If you haven’t heard of OneNote, it’s time you did. It’s often been described as a “digital 3-ring binder” because it’s a great resource for storing all your digital information. While that is true, it doesn’t capture just how full-featured OneNote has become over the years. When you add the capabilities of Office Lense to the mix, you have a powerful learning framework that can really help simplify teaching in your classroom.
Here are 7 ways OneNote and Office Lense can help you in your classroom.
Keep Track of Everything You Need
OneNote was built around the idea that people should be able to capture just about any digital data and easily retrieve it. That means you have a lot of flexibility in just how you can organize your Pages and Sections – you can make it fit your style.
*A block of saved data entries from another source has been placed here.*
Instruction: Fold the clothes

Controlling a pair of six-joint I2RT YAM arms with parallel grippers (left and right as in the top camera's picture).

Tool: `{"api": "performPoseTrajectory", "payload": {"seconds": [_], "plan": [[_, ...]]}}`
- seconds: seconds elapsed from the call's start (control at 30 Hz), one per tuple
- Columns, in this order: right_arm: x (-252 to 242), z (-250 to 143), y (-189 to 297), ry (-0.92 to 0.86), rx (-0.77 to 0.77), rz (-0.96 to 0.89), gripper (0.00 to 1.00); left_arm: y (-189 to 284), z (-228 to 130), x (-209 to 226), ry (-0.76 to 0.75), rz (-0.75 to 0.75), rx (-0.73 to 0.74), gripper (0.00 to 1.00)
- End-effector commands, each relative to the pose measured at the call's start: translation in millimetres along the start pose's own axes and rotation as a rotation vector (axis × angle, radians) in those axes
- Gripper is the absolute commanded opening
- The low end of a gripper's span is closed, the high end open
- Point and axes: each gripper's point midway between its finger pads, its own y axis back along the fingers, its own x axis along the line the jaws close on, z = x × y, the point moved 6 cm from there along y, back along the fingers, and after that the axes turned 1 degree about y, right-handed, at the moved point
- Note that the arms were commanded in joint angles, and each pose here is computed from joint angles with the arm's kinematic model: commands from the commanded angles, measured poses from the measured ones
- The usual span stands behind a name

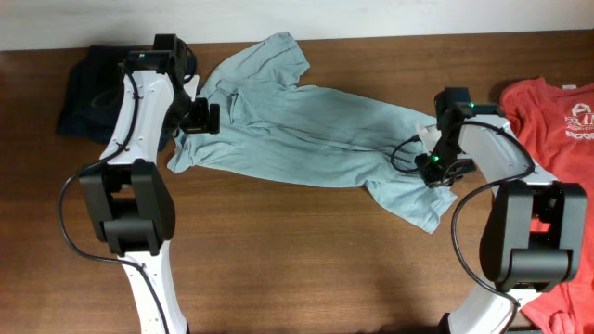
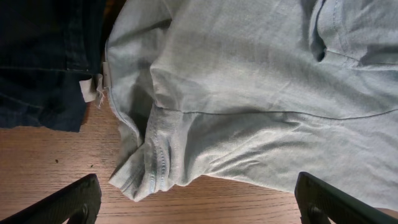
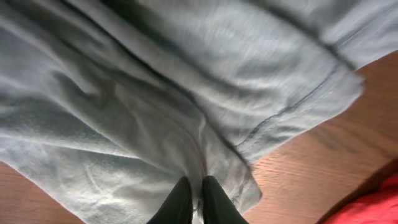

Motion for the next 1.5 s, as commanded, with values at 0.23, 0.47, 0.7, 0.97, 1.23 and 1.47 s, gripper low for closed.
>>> {"api": "performPoseTrajectory", "payload": {"seconds": [0.23,0.47,0.7,0.97,1.23,1.47], "plan": [[-17,23,9,0.074,-0.106,-0.119,0.12,-5,-1,4,0.016,0.01,0.012,0.99],[-21,34,11,0.082,-0.164,-0.143,0.12,-5,-1,4,0.016,0.01,0.012,0.99],[-31,31,7,0.107,-0.164,-0.151,0.12,-5,-1,4,0.016,0.01,0.012,0.99],[-50,26,-2,0.037,-0.185,-0.164,0.45,-5,-1,4,0.016,0.01,0.012,0.99],[-49,47,27,-0.091,-0.284,-0.147,0.5,-5,-1,4,0.016,0.01,0.012,0.99],[10,51,76,-0.133,-0.301,0.25,0.44,-5,-1,4,0.016,0.01,0.012,0.99]]}}
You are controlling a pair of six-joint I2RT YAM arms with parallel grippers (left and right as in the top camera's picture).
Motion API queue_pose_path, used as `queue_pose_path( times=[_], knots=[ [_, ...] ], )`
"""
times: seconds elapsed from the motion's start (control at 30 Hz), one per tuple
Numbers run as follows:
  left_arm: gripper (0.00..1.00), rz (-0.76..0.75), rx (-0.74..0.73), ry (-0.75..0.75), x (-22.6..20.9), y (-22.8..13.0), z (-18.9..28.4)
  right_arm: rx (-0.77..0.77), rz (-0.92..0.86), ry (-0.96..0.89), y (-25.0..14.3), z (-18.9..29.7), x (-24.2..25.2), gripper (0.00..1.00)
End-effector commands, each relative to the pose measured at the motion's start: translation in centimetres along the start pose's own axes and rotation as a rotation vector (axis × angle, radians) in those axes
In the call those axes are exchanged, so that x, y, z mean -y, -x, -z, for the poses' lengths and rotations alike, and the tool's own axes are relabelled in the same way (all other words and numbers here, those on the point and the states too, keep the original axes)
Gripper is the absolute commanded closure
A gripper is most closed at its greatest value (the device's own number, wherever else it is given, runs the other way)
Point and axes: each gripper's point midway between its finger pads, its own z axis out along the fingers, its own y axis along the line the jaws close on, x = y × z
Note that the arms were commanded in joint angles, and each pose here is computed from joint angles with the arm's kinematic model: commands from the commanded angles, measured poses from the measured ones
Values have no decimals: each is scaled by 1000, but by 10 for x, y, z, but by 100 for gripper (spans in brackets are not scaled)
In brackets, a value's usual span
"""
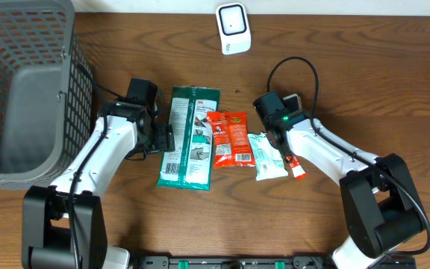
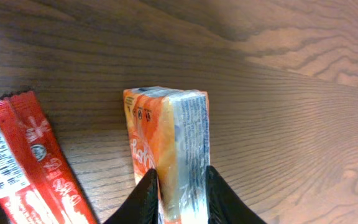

If you don’t like to take time to organize, you can throw everything into one section and be done with it. Others use either time based (e.g., Week 1, Week 2) or Lesson-based (Chapter 1, Chapter 2, etc.) organization systems. Regardless of what you decide, you be confident that you’ll be able to easily find your information later because of the tagging/searching capability.
Tagging and Searching – Find Everything
Here’s the real beauty of OneNote in my mind. You can search all your notes. If you know what you are likely to want to search on, you can add tags to documents to speed up the process later. If not, OneNote has some exceptional Optical Character Recognition (OCR) built-in.
What’s that mean? OneNote can search not only your text but handwritten notes as well! In my past career, I would sometimes have 4 meetings a day that I would need to take notes – notes I’d eventually need to refer to a few months down the line. Once I discovered OneNote, I’d simply take a picture of my handwritten notes with Office Lens and import them into OneNote. From that day on, I never had issues keeping track of my meeting notes.
Use Office Lens + OneNote, Save Resources and Go Paperless
Office Lens is an app for your phone that allows you to take pictures of papers, notes and other data and import it into OneNote. (You can also export the data into other formats). Instead of making photocopies of your handouts, you can share them through OneNote notebooks electronically. No longer are you beholden to the whims of the copier!
When a teacher uses the OneNote Class Notebook, it becomes even easier to go nearly-paperless. We’ll talk more about that in the next section.
Content Collaboration and Sharing
When students buy-in to using OneNote, note-taking goes from a solo to a group activity. For example, teachers can look at their students notes en masse and see if the classroom as a whole is grasping what concepts you want to teach. You can also identify individual students that might need some extra time or support to help learn the lesson.
Notebooks can be made available on any connected device if you so choose. Your own notes and work aren’t tied down to a particular operating system or location – and neither are your students. This can help students that are learning both in and outside of a traditional classroom. They don’t need to remember a physical notebook anymore – all their work can be in a OneNote notebook.
Presenting Content
Notebooks can store both audio and video along with text. That means you can record notes and short videos for your students and make them available in notebooks for future review. Think of what a godsend this can be for a student that simply needs more time spent with a concept to master the skill.
You have great flexibility when choosing how you wish to present information. In a live classroom setting, you can draw on a screen, type info, record your voice, take clippings of web pages – there are so many ways to customize your presentation to meet your student’s needs.
Allowing Flexible Teaching Styles
As Tom Grissom put it in his OneNote article,
It’s really easy to review older lessons, but it’s easy to add new content as well. Notebooks are also helpful in personalizing instruction to the individual – I think it would be a great tool in managing flipped classrooms.
Capture Whiteboards
Let’s say you are looking for an easy, quick way to test out OneNote in your classroom. Start by using Office Lens to “screen capture” your whiteboard. You can then share each days work as a tab in a subject of a notebook, and students will have an easy way to look back and review what you covered in class.
It’ll take you maybe 2 mins a day to start this. See if it helps you or your students in their learning journey. More likely than not, you’ll get a feel for how powerful OneNote can be in your classroom.